Al Nassr lost to Gamba Osaka in the AFC Champions League Two final on Saturday, and Cristiano Ronaldo watched another trophy slip away as the club failed to claim continental silverware.
The defeat increases Ronaldo’s count of final losses to 15 across his professional career from 2002 to 2026, a running total that now sits alongside the long list of trophies he has won. Ronaldo has not won an official title with Al Nassr since arriving at the club at the beginning of 2023, and the AFC final added to a run that has seen him lose all four finals he has played with the Saudi side in three and a half years.
Those four Al Nassr finals included two Saudi Super Cup defeats — one against Al Hilal and one against Al Ahli — and a King’s Cup outcome against Al Hilal that was decided on penalties after a tie. The club’s one earlier cup success with Ronaldo came in a 2-1 victory in his first final for Al Nassr, when he scored both goals to claim the Arab Club Champions Cup.

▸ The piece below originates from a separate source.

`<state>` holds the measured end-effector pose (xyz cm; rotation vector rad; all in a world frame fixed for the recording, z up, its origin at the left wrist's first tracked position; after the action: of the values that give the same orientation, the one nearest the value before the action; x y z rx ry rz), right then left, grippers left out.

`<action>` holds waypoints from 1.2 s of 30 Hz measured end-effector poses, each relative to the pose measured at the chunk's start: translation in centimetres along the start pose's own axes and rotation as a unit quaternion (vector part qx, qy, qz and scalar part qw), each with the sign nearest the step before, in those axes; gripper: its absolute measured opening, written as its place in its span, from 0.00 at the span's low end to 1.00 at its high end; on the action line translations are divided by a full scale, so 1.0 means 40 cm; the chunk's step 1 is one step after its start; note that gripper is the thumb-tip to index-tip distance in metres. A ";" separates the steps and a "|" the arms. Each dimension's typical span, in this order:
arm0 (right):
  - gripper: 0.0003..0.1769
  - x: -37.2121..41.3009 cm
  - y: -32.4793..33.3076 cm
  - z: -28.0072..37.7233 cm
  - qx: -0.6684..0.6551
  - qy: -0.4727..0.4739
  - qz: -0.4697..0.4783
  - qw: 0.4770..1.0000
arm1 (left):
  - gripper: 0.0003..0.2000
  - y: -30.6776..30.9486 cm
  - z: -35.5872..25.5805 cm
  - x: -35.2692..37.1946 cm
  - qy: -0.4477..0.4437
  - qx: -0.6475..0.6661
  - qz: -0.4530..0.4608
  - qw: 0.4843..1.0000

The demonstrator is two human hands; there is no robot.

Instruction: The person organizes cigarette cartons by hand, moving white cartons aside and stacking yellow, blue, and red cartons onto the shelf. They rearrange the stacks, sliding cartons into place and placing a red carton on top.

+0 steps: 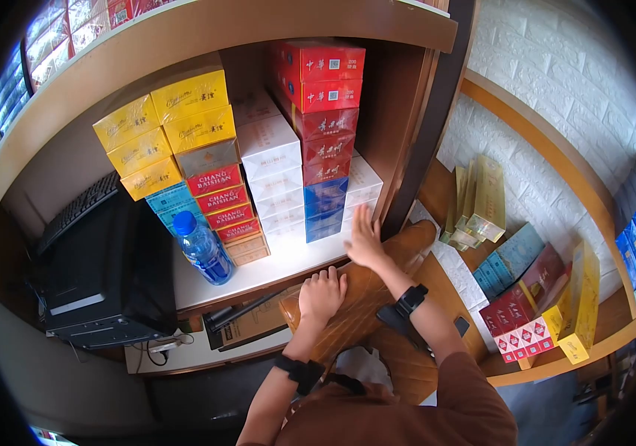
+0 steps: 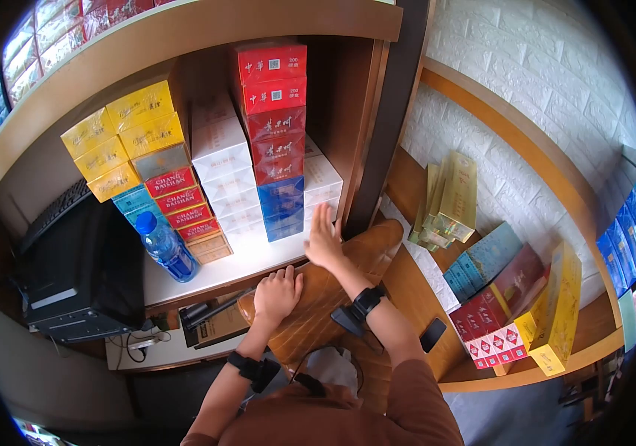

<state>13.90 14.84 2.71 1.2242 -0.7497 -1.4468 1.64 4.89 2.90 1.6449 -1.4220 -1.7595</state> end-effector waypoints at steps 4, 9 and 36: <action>0.43 0.025 -0.011 0.030 0.017 0.022 -0.016 0.999 | 0.14 0.003 -0.004 0.003 -0.002 0.009 0.004 1.000; 0.15 0.040 0.287 0.287 -0.196 0.230 -0.183 0.936 | 0.15 -0.004 -0.001 0.001 -0.003 0.001 0.007 1.000; 0.19 0.467 0.554 0.219 -0.181 0.340 -0.421 0.821 | 0.13 -0.033 0.013 0.064 -0.093 0.039 -0.108 0.989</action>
<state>13.92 -9.98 20.03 1.6969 0.6292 -1.5360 0.95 3.66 0.33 1.7715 -1.4559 -2.0486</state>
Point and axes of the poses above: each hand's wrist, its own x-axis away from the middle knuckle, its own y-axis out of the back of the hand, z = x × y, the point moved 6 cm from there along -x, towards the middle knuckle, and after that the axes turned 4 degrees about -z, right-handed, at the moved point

Numbers give the loss its weight. One accounting of Ronaldo’s record lists 15 final defeats; another source compiles his career finals as 41 matches with 20 wins, 11 draws and 10 losses. The discrepancy underscores how different competitions and definitions of a “final” change the ledger, even as the simple fact remains: Saturday’s result kept Al Nassr from adding the AFC Champions League Two crown.

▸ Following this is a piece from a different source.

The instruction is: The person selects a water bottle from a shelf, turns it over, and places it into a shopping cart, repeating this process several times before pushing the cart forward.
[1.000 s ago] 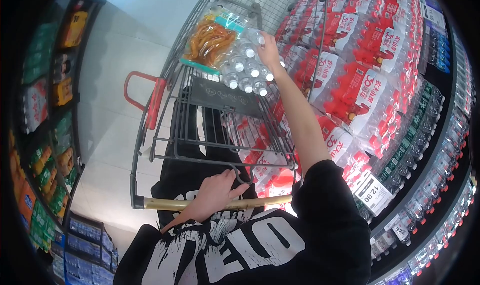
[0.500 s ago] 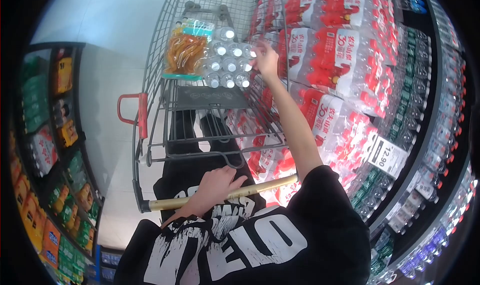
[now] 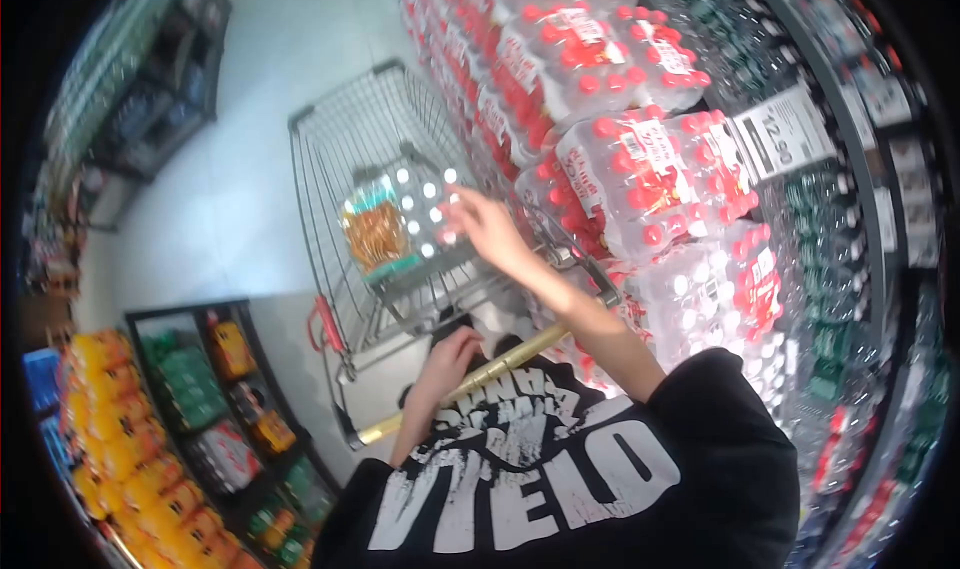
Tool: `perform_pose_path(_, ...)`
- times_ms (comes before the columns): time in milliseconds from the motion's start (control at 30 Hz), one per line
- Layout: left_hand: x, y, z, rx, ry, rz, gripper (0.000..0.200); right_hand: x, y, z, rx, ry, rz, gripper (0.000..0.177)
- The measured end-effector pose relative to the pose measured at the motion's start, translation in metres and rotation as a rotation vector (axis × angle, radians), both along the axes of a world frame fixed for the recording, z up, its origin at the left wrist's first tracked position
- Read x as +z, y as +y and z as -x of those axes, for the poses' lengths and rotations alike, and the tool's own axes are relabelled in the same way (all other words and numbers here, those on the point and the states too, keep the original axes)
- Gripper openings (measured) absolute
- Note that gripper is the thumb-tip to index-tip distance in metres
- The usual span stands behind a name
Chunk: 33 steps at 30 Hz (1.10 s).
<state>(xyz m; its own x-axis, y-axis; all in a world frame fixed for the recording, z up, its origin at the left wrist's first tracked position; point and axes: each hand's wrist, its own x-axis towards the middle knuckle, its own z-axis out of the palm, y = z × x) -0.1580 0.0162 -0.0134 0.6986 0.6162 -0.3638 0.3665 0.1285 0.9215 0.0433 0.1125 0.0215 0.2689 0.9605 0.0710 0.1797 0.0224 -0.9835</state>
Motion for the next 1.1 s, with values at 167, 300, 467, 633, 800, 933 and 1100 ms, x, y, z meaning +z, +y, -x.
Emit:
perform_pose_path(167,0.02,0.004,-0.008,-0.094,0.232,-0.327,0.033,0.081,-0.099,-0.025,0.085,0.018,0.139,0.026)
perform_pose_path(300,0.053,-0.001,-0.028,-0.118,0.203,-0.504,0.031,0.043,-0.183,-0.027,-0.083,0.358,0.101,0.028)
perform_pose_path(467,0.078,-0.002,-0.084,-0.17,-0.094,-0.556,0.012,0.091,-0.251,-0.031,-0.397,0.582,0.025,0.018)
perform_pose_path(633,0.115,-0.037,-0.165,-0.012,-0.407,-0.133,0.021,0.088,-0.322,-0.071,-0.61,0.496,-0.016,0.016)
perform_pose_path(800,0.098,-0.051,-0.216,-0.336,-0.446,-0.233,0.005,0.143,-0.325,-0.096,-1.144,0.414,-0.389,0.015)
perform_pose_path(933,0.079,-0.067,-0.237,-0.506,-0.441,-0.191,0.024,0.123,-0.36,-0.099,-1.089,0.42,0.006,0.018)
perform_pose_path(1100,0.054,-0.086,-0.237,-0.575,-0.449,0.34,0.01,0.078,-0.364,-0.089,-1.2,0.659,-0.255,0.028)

The match also re-opened the long-running Messi–Ronaldo frame. Lionel Messi has lost 13 finals since 2004 and, by the counts cited in reporting, owns 48 trophies compared with Ronaldo’s 35. Messi’s most recent final defeat came in 2023 when Inter Miami fell to Houston Dynamo in the US Open Cup. Head-to-head in finals, one source says the pair have met in seven finals with three wins apiece and a drawn two-leg series separating them.
Context matters here. The Al Nassr defeat arrived while the club still had a chance to win both the Saudi Pro League and the AFC Champions League Two titles this season, so the loss does not close the book on the campaign. Still, it sharpens a narrative around Ronaldo’s time in Saudi Arabia: four finals played with the club, and no official continental title to show for them, even as he remains one of the sport’s most prolific scorers and a global draw.
The tension in the story is not only the headline tally of losses. It is the mismatch between Ronaldo’s individual impact in matches and the team outcomes in decisive games. He opened his Al Nassr account for silverware with a 2-1 cup win in which he scored both goals, yet subsequent finals — a 1-4 Saudi Super Cup loss, a 2-2 Saudi Super Cup tie resolved on penalties, and the King’s Cup penalty exit — have produced a run of near-misses instead of closure. Different tallies of his career finals only deepen the question: how should his Al Nassr years be judged?
For Ronaldo and Al Nassr the pressure is now concrete. The most consequential unanswered question is immediate: can the team convert its remaining league run into the Saudi Pro League title and alter how this period is remembered? A domestic crown would reshape the narrative around his stint in Saudi Arabia; another empty run of finals will settle perceptions that, despite moments of brilliance, the Al Nassr chapter is one of unfulfilled finals.